··· Input data ···
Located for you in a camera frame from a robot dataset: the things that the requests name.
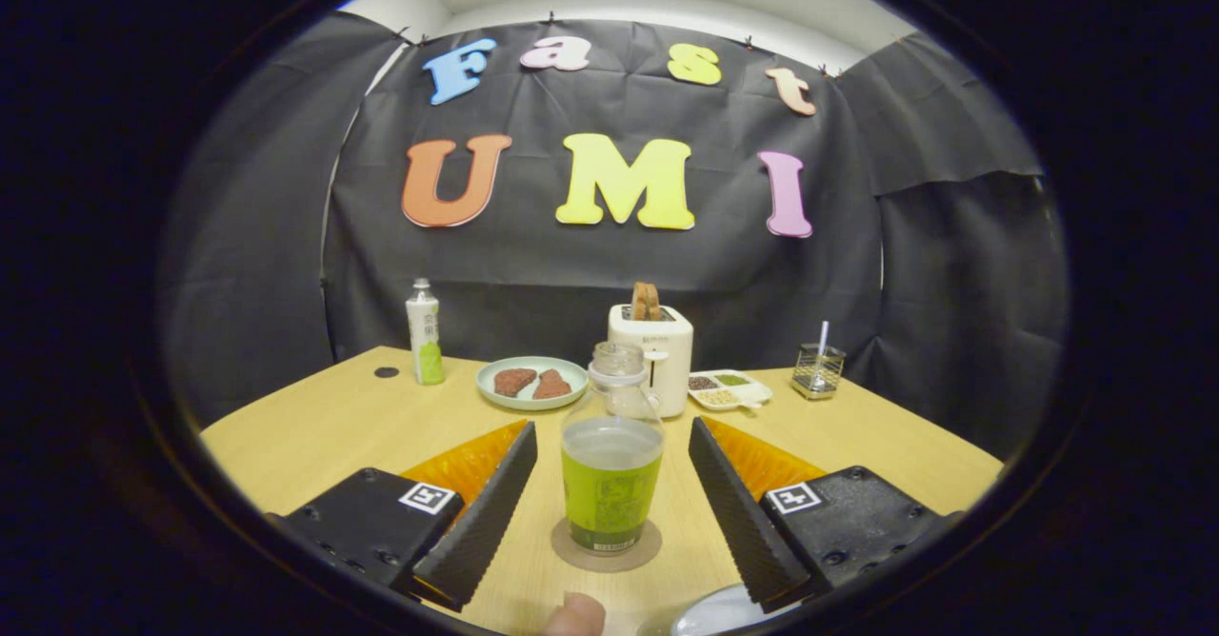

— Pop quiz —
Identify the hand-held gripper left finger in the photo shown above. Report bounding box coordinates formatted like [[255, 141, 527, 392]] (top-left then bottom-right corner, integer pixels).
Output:
[[267, 419, 539, 613]]

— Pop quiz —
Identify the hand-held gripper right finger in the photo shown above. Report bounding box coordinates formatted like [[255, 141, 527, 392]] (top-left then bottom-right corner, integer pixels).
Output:
[[688, 415, 963, 615]]

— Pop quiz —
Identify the grey-blue cup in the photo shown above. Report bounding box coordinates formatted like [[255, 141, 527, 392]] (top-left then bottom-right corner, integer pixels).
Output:
[[671, 584, 801, 636]]

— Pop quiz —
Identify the brown round coaster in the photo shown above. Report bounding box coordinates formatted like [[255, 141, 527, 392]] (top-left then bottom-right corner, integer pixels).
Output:
[[550, 517, 663, 574]]

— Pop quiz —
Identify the clear juice bottle green label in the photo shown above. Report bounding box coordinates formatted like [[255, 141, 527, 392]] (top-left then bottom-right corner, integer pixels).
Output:
[[561, 341, 665, 554]]

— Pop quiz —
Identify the white bottle green label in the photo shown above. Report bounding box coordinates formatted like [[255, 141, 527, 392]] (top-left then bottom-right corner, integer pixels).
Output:
[[406, 278, 446, 387]]

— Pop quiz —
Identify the white divided dish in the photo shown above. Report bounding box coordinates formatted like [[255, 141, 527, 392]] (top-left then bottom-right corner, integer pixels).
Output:
[[688, 369, 774, 412]]

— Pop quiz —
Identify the pale green plate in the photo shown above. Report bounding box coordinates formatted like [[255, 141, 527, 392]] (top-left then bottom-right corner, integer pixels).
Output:
[[476, 356, 590, 412]]

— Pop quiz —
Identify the white toaster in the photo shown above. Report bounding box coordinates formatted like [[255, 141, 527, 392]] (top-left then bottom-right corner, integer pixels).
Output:
[[608, 304, 694, 419]]
···
* Your task *
For the span from the line containing "Identify the white toaster" through the last line of the entries above, transcribe each line exactly and leave out everything else.

* Task output *
Identify the white toaster in the photo shown above. Report bounding box coordinates formatted like [[255, 141, 527, 392]] (top-left then bottom-right corner, integer pixels).
Output:
[[608, 304, 694, 419]]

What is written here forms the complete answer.